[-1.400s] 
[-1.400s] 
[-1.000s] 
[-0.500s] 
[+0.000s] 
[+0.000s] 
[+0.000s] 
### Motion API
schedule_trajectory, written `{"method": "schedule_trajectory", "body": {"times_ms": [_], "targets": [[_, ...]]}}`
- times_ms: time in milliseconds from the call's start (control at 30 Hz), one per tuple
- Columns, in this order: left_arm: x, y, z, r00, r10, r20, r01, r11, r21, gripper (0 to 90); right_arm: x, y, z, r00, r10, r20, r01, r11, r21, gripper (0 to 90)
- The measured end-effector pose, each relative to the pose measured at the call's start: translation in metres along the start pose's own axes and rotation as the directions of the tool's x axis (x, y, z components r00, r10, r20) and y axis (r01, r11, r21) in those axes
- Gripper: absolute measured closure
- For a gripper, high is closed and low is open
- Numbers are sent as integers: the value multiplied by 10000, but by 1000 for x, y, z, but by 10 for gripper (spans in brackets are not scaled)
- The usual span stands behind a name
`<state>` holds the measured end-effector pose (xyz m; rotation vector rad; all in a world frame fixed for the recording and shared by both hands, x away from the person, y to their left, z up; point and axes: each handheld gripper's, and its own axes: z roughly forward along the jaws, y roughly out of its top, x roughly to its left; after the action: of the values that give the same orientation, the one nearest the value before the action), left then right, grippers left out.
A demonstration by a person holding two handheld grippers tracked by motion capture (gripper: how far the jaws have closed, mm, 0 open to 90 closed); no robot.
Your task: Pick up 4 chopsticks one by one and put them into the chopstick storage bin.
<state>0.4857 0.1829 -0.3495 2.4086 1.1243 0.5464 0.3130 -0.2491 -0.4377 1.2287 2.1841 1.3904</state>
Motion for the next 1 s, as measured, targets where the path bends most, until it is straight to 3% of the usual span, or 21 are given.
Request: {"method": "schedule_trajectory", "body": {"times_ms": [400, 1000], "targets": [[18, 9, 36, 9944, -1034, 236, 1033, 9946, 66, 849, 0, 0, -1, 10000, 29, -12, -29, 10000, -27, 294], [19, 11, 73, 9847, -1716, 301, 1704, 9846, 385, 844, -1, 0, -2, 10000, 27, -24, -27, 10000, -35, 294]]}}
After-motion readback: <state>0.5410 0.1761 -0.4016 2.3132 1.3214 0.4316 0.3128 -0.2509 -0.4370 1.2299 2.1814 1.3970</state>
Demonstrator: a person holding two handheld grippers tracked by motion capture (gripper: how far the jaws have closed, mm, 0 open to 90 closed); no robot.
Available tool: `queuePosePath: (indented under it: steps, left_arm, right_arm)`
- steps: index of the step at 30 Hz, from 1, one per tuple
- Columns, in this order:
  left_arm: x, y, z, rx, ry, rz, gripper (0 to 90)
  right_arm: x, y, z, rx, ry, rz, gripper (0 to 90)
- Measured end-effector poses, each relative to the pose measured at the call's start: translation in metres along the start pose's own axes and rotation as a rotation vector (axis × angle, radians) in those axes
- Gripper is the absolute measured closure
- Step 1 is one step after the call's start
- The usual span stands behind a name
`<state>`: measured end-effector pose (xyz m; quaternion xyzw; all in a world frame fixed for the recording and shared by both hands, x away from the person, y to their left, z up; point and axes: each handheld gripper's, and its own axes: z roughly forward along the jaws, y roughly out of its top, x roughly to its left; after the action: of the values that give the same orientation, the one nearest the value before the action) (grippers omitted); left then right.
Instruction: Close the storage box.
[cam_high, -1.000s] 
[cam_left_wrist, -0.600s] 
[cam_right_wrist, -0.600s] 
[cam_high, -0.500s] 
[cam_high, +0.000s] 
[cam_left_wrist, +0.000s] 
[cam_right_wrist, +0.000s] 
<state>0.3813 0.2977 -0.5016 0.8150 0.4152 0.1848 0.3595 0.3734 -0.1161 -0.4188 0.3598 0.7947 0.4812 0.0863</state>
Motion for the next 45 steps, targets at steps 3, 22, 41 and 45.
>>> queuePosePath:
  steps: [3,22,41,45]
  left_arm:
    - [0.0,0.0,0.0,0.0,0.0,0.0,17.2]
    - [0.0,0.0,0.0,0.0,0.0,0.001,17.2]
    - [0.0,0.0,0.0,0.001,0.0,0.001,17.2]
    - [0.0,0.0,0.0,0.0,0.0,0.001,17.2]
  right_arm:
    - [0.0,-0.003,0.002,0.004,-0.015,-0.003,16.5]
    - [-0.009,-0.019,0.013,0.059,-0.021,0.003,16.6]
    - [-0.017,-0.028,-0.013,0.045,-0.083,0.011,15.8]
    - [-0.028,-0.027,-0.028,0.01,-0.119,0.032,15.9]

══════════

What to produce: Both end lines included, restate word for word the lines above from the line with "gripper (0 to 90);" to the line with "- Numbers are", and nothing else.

Reply to the exercise:
- Columns, in this order: left_arm: x, y, z, r00, r10, r20, r01, r11, r21, gripper (0 to 90); right_arm: x, y, z, r00, r10, r20, r01, r11, r21, gripper (0 to 90)
- The measured end-effector pose, each relative to the pose measured at the call's start: translation in metres along the start pose's own axes and rotation as the directions of the tool's x axis (x, y, z components r00, r10, r20) and y axis (r01, r11, r21) in those axes
- Gripper: absolute measured closure
- For a gripper, high is closed and low is open
- Numbers are sent as integers: the value multiplied by 10000, but by 1000 for x, y, z, but by 10 for gripper (spans in brackets are not scaled)

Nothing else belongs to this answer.